* _Task item_
Give only the lines from the one containing "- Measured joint" through the end of the material below, exactly as written.

* _Dataset excerpt_
########################################
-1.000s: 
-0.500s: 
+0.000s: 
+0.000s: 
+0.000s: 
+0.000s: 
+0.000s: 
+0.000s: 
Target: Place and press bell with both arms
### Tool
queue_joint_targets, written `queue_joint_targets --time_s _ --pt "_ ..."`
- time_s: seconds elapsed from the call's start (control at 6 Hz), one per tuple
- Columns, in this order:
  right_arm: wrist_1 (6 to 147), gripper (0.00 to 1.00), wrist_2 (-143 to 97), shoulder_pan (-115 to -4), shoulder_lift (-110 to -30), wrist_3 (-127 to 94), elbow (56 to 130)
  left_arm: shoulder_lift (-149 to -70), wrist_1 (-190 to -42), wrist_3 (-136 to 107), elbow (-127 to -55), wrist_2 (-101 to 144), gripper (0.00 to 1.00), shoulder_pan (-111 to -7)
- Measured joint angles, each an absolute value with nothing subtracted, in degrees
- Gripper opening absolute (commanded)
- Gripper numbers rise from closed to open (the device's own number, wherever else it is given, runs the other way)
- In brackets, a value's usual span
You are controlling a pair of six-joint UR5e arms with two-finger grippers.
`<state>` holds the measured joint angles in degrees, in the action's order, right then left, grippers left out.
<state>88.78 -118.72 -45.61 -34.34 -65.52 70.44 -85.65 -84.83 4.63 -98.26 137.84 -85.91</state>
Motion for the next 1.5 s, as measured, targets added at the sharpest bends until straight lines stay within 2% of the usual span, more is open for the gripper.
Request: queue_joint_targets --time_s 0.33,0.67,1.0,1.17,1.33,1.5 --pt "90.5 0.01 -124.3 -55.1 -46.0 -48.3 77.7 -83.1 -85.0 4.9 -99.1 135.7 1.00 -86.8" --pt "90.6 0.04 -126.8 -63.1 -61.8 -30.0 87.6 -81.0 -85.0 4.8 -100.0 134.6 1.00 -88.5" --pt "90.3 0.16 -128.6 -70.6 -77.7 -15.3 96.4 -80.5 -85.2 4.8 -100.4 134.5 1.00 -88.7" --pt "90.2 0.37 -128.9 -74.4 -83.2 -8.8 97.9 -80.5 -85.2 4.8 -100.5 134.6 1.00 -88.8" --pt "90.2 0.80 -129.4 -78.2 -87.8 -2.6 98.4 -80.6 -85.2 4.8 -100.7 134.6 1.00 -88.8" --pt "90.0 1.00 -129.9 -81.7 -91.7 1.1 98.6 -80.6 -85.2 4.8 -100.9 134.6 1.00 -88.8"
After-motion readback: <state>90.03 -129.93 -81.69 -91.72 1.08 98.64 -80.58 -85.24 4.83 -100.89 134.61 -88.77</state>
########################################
* _Completed exercise_
- Measured joint angles, each an absolute value with nothing subtracted, in degrees
- Gripper opening absolute (commanded)
- Gripper numbers rise from closed to open (the device's own number, wherever else it is given, runs the other way)
- In brackets, a value's usual span
You are controlling a pair of six-joint UR5e arms with two-finger grippers.
`<state>` holds the measured joint angles in degrees, in the action's order, right then left, grippers left out.
<state>88.78 -118.72 -45.61 -34.34 -65.52 70.44 -85.65 -84.83 4.63 -98.26 137.84 -85.91</state>
Motion for the next 1.5 s, as measured, targets added at the sharpest bends until straight lines stay within 2% of the usual span, more is open for the gripper.
Request: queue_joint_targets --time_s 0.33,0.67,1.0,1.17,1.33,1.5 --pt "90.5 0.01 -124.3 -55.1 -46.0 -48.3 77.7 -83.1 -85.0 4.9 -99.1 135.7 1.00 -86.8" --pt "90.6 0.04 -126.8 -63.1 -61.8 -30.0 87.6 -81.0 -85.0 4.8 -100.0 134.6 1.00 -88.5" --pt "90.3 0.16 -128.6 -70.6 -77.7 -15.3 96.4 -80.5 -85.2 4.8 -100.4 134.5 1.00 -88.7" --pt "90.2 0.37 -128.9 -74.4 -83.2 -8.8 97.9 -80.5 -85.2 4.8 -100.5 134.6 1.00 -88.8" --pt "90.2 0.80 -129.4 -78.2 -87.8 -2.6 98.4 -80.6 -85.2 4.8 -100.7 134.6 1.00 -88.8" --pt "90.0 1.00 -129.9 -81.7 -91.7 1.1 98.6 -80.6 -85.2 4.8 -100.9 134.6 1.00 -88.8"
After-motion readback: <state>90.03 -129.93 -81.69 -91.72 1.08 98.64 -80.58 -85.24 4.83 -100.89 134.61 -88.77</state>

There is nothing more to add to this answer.